Characters rolled up with 3D6 in order, an early form of gameplay that was about exploding chests, worms that lived in doors who ate your brain if you put your ear up to it (in a game that practically demand you put your head up the parasite infested wood), and screwjob rust monsters, and a dungeon master who delighted in your characters pain made real by your own personal humiliation when you realize the DM thinks he’s smarter than you because you just didn’t check that section of wall thoroughly enough.I've already discussed 3d6 in order, which I don't see as "screwing the players". The other things, though, may be good points, since there have certainly been dick-head GMs, and since there are plenty of opportunities to die a non-heroic death. The big question is: does a non-heroic death mean that the GM is being unfair?
It's my argument that the potential for non-heroic death is necessary, partly because of genre concerns (D&D is based more on picaresque adventure like Fafhrd and the Grey Mouser, Satampra Zeiros, and the Dying Earth than on modern can't-fail action heroes,) but also because of the game's origins as a thieving challenge instead of a combat challenge. How much potential exists, and what kinds of death are allowed, boils down to the GM's obligations.
First, let's rule out what in the world of Nethack is called YASD ("Yet Another Stupid Death".) If players make dumb errors that they know are dumb, certainly the GM can't be blamed.
Player: "I drop my torch, raise my shield, draw my sword, and charge along the narrow ledge!"Common knowledge in the real world is, by definition, common, and the GM is not obliged to remind the players that running in total darkness on a ledge bordering a deep gorge is potentially deadly. Likewise, if they have seen a demonstration of fantastic knowledge (like a cockatrice petrifying someone with its touch,) certain results should be predictable, and deaths resulting in a failure to think things through are not the GM's fault.
GM: "It's dark without the torch. You step over the edge and plummet to your death in the gorge."
Player: "I pick up the cockatrice corpse and put it in my backpack."What's left are simple non-heroic deaths due to either accident or lack of expert or fantastic knowledge.

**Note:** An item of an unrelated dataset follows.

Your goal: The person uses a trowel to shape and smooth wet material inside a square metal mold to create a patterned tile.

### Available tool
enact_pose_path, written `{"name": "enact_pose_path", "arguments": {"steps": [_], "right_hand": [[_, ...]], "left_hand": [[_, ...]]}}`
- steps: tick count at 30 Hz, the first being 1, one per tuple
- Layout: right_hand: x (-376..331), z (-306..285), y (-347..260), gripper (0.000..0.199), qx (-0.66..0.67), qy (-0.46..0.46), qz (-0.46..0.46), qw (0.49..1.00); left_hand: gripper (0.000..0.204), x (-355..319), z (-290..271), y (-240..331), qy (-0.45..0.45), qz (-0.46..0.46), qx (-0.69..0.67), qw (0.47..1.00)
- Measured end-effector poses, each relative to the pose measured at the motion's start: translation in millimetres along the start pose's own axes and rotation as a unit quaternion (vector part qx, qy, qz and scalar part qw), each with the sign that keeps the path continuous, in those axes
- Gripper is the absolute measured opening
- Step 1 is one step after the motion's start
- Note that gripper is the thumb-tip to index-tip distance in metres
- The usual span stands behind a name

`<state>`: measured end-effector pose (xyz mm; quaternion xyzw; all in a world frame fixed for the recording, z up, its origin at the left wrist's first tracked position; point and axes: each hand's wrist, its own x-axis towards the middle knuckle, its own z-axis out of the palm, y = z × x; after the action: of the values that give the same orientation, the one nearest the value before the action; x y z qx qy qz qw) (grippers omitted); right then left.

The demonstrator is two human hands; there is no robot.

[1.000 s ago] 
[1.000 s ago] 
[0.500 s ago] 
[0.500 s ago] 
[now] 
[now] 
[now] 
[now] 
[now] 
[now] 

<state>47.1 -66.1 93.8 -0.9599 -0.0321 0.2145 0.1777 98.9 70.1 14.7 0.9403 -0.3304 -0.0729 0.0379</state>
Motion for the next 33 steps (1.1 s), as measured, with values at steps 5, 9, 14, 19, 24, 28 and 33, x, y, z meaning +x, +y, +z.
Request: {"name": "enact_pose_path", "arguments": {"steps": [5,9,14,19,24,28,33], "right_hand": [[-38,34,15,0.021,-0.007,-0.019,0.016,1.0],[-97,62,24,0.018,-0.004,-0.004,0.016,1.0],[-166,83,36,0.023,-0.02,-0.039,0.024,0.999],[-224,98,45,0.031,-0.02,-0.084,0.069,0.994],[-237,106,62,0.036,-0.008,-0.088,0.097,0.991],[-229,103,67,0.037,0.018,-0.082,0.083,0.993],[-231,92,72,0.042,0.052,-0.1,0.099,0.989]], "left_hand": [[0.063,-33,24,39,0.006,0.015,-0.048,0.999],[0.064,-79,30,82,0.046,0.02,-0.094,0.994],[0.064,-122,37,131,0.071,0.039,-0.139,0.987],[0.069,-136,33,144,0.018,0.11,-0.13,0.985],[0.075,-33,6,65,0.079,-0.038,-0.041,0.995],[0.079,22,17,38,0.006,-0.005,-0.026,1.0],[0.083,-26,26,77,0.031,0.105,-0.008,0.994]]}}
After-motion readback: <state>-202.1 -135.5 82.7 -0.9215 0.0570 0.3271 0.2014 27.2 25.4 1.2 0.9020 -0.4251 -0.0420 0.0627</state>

I'd argue that the GM is obligated to warn the players "you've never seen anything like this before" if it's outside their knowledge, and warn them about specific fantastic knowledge if it is common knowledge for the game world. This is important information needed to make an informed decision, so withholding it and punishing the players anyways is screwing with the players. This is related to a principle in the old post I did on dick rulings: GMs present choices to PCs, they don't make choices for them. Withholding information that the characters know but the players can't possibly know is the equivalent to making a choice for the PCs.
GM: "You don't own a pair of gloves..."
The two principles I used in the 3d6 post -- "ordinary is not pathetic" and "loss of control is not malice" -- are good principles as well. Risk should not be minimized when playing ordinary characters who just happen to have the courage to take those risks.* Losing control of what happens is fine, so long as the GM does not arbitrarily take control; this is the reason for so many random rolls, like morale and reaction rolls, or the 1 in 6 chance of a spike slipping.
Let's look at those examples from that quote in light of these principles:
exploding chests: a possibility, but not really all that common, in my experience; I've never actually seen one outside of Nethack or other computer games. Traps, as I've suggested, are supposed to exist, and certainly explain why those goblins aren't using that magic sword locked in that chest -- they don't know how to disable the trap, or are afraid to even test the chest. The player obligation is to visually inspect the chest for wires or things that look like buttons (which could disarm the trap.) Also, they should bump or move the chest with a 10-foot pool. The GM obligation is to give the players a chance to notice a trap and to not have the explosion be immediate, no warning, and no save. You have to figure it's going to take a few seconds for the fuse to be lit or the chemicals to be mixed. Warn the players! ("You hear a click as you open the chest.")
worms that live in doors who eat your brain: aka ear seekers. As written, they're a bit extreme -- no roll to "attack", no listed chance to notice the attack, instant death when the eggs hatch. I'd tone those down a bit. However, they're listed as Very Rare, and really they're just an opportunity for the cleric to pray for Cure Disease; as long as the GM provides clues ("you feel something in your ear!") they aren't actually deadly, just a scare tactic. Player obligation: look at the door for signs of insect damage; also, since they seek warmth, try holding a torch close. GM obligation: No silent rolls without comment followed by "you scream in pain, blood runs from your ears, and you die."
screwjob rust monsters: These creatures are non-aggressive and cause NO damage, so how are they a screwjob? They're an excuse to toss iron spikes as a distraction, and to use the ten-foot pole as a weapon. Barring that, switch to clubs and staves and hope your plate-armored characters don't get hit. Player obligation: don't attack every creature you've never seen before, and pick up the occasional weapon dropped by other opponents as backups. GM obligation: don't make rust monsters attack on sight; describe what it seems to be eating; once encountered, describe future encounters in terms of what the characters now know.
I may post some more on these topics, like a look at the slimes and oozes as potential screwjobs.